DESCRIPTION OF THE TASK:
Given the material below, output exactly the lines from the line with "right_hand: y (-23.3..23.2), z" to the line with "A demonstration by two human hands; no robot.", both ends included, and no other lines.
[DATA SHOWN — start]
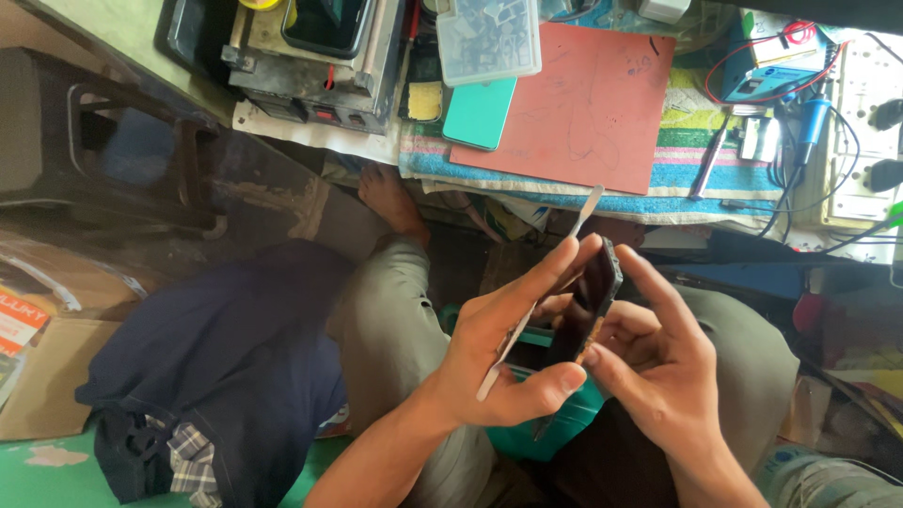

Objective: The person uses a metal spudger to pry and disconnect internal components of a disassembled smartphone, then wipes the camera module of a separate teal phone with a cotton swab. The person handles the phone chassis, battery, and circuit board while working at a cluttered bench.

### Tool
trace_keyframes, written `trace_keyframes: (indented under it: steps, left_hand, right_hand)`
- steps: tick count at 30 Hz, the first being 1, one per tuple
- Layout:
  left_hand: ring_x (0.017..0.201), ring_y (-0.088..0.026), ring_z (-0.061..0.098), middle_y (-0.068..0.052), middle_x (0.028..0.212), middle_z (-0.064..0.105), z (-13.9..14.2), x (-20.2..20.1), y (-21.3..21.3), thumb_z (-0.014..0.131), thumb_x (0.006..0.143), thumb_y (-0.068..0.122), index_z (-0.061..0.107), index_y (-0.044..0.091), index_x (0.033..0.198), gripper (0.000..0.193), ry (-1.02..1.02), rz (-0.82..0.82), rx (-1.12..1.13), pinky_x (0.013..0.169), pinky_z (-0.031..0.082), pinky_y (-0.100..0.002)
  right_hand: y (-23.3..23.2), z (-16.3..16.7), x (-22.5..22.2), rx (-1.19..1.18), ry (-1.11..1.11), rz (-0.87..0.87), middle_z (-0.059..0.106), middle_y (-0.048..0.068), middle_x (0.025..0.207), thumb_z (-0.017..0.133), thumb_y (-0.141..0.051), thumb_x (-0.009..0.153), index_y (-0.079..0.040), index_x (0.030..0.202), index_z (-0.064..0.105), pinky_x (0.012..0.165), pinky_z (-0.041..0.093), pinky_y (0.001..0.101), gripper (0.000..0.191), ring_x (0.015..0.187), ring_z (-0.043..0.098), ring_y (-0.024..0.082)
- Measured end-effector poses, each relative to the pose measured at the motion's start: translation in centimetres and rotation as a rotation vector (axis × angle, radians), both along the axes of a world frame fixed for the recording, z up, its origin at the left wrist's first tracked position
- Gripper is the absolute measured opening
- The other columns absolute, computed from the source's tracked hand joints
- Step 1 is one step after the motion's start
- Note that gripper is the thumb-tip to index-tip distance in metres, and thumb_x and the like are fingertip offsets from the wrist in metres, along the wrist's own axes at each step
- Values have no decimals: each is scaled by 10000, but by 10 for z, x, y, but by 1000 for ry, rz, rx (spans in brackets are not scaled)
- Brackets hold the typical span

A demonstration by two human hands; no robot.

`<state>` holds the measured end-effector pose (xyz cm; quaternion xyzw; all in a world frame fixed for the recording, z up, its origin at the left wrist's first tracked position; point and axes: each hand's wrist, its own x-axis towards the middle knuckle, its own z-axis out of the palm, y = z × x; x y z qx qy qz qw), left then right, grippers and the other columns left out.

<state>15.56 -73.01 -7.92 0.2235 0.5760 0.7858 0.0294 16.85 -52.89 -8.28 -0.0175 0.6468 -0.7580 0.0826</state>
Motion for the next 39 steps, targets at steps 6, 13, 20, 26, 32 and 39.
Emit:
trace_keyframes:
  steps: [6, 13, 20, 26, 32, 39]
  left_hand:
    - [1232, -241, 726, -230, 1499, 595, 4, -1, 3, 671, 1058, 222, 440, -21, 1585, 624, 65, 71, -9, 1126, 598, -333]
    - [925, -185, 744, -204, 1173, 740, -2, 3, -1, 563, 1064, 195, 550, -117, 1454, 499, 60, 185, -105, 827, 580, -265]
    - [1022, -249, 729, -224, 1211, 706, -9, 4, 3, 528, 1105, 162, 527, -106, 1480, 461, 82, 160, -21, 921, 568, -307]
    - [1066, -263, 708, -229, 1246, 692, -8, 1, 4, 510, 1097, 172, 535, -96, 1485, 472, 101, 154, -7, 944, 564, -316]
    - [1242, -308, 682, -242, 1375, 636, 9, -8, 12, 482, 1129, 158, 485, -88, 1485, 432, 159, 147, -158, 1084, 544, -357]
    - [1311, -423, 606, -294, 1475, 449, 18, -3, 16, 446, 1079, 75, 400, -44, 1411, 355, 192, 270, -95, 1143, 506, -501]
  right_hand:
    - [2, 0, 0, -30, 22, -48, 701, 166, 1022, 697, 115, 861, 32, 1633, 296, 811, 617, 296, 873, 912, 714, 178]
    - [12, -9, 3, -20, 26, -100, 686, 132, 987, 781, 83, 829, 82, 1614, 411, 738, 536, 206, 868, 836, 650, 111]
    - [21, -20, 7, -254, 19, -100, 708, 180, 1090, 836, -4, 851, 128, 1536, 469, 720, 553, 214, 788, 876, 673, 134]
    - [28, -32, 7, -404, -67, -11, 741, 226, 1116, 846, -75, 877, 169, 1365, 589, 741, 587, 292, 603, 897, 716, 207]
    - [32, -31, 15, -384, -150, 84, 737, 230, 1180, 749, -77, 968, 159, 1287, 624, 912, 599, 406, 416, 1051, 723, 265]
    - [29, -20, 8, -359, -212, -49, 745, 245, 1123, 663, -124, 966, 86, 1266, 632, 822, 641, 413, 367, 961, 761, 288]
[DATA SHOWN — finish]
TASK OUTPUT:
  right_hand: y (-23.3..23.2), z (-16.3..16.7), x (-22.5..22.2), rx (-1.19..1.18), ry (-1.11..1.11), rz (-0.87..0.87), middle_z (-0.059..0.106), middle_y (-0.048..0.068), middle_x (0.025..0.207), thumb_z (-0.017..0.133), thumb_y (-0.141..0.051), thumb_x (-0.009..0.153), index_y (-0.079..0.040), index_x (0.030..0.202), index_z (-0.064..0.105), pinky_x (0.012..0.165), pinky_z (-0.041..0.093), pinky_y (0.001..0.101), gripper (0.000..0.191), ring_x (0.015..0.187), ring_z (-0.043..0.098), ring_y (-0.024..0.082)
- Measured end-effector poses, each relative to the pose measured at the motion's start: translation in centimetres and rotation as a rotation vector (axis × angle, radians), both along the axes of a world frame fixed for the recording, z up, its origin at the left wrist's first tracked position
- Gripper is the absolute measured opening
- The other columns absolute, computed from the source's tracked hand joints
- Step 1 is one step after the motion's start
- Note that gripper is the thumb-tip to index-tip distance in metres, and thumb_x and the like are fingertip offsets from the wrist in metres, along the wrist's own axes at each step
- Values have no decimals: each is scaled by 10000, but by 10 for z, x, y, but by 1000 for ry, rz, rx (spans in brackets are not scaled)
- Brackets hold the typical span

A demonstration by two human hands; no robot.

This exercise is now done.